Tierra de nadie. Como Teruel. En el Puerto de San Rafael, el peldaño precedente al asalto de Valdelinares, los rastreadores del quinteto pedaleaban en el aire. Ninguno inquietaba la Pax Romana administrada por Pogacar, el emperador de la carrera.
El esloveno desconectó y concedió fiesta a sus muchachos. Enclavada en la sierra de Gúdar, en la llegada a Valdelinares se recordaba la victoria en 2005 de Roberto Heras y la de Winner Anacona en 2014. Entonces, Lutsenko tuvo que ceder ante el colombiano.
El kazajo quería otra oportunidad. Tenía memorizado el final. El recuerdo es el mejor GPS. Leknessund, un gigante, 1,86 metros, ajeno a esas sensaciones, quiso arrancárselo de cuajo.

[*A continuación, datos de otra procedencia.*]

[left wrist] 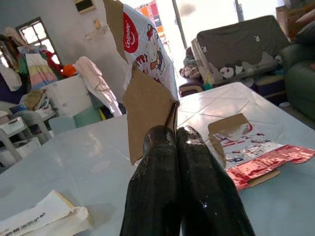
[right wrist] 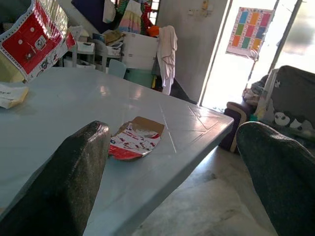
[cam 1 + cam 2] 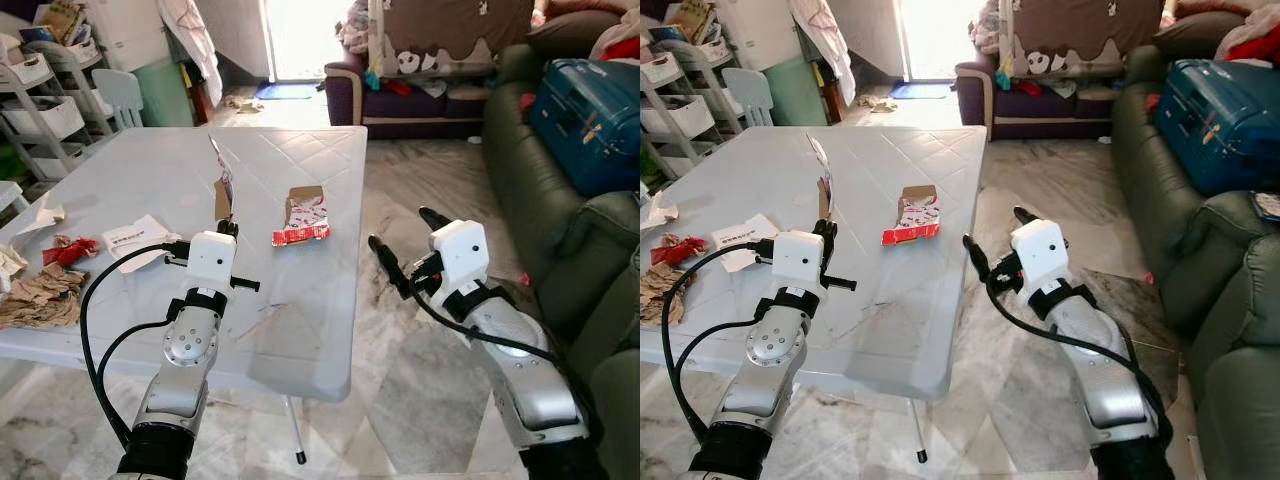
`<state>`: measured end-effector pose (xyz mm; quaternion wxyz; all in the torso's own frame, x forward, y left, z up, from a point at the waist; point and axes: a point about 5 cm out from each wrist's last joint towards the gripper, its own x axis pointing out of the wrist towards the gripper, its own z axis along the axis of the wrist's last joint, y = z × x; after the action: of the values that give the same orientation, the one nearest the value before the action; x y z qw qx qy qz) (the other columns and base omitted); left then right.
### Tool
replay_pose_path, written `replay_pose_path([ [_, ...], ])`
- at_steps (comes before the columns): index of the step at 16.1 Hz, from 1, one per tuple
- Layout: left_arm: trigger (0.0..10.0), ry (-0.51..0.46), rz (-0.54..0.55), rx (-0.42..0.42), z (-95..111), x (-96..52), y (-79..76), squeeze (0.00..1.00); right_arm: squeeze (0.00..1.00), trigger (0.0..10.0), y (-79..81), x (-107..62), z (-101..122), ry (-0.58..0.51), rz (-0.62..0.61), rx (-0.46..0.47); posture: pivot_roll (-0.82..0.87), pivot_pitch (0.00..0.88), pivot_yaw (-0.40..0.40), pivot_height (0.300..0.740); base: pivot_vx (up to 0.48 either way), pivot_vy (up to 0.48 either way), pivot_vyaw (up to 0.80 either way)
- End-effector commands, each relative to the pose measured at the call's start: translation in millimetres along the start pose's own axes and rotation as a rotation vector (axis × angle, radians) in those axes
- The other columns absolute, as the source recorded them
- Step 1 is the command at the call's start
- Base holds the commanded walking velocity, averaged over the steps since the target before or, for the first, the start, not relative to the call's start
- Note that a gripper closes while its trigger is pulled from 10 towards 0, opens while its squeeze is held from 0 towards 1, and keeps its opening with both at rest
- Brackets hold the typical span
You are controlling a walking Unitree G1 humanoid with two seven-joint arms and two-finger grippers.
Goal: Picking trash to rubbish bin
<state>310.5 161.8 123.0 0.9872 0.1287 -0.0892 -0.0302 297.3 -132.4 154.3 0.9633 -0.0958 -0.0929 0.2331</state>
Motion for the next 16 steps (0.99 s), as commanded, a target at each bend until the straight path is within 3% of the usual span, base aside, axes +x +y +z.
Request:
replay_pose_path([
  [1,0.0,-0.015,0.022,0.035,6.1,-8.5,19.4,0.00,0.00,10.0,-6.3,16.3,-0.8,-0.005,0.048,-0.039,0.04,0.013,0.052,0.740,0.000,0.000,0.00],
  [4,0.0,0.036,0.036,0.076,-2.2,-34.9,36.4,0.00,0.00,10.0,-8.7,34.0,-10.5,0.036,0.116,-0.089,0.10,0.028,0.054,0.740,0.000,0.000,0.00],
  [7,0.0,0.081,0.030,0.082,-5.4,-57.7,37.7,0.00,0.00,10.0,-6.3,57.4,-12.7,0.041,0.141,-0.139,0.13,0.040,0.058,0.740,0.000,0.000,0.00],
  [9,0.0,0.095,0.012,0.071,-3.8,-63.5,32.3,0.00,0.00,10.0,-2.1,68.1,-15.8,0.056,0.154,-0.172,0.14,0.045,0.060,0.740,0.000,0.000,0.00],
  [11,0.0,0.091,-0.027,0.057,-0.1,-67.1,26.5,0.00,0.00,10.0,4.8,76.4,-20.9,0.094,0.196,-0.260,0.16,0.045,0.062,0.740,0.000,0.000,0.00],
  [16,0.0,0.088,-0.028,0.050,6.3,-66.4,31.4,0.00,0.00,10.0,14.0,83.4,-25.5,0.136,0.311,-0.514,0.19,0.040,0.069,0.740,0.000,0.000,0.00],
])
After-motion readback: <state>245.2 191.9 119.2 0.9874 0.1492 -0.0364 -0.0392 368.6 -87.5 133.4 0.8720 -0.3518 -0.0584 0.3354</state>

El noruego era la primera bala del Uno-X, que contaba en la recámara con Johannessen. No la necesitó. Hizo diana con el primer disparo. Se desprendió Dunbar, sin aliento en las rampas más hostiles.
A Van Aert y Lutsenko tampoco les sobraba energía. El kazajo se deshilachó. El belga, que no tiende a la dimisión, corajudo, se empeñó. Colgado de él, la mochila Johannessen, que controlaba todo.
Leknessund abría la boca para encontrar oxígeno y ventilar el organismo, cerca del límite. Cabeceaba. Subía con una cruz a cuestas, una tonelada de fatiga en cada poro de su piel después de 144 kilómetros en fuga.
Palpaba cada palmo. La cremallera humana animaba a Leknessund en su último impulso a la gloria. Su compatriota zarandeó a Van Aert. Doblete. Felicidad compartida. Gloria y honor. La gran evasión de Leknessund.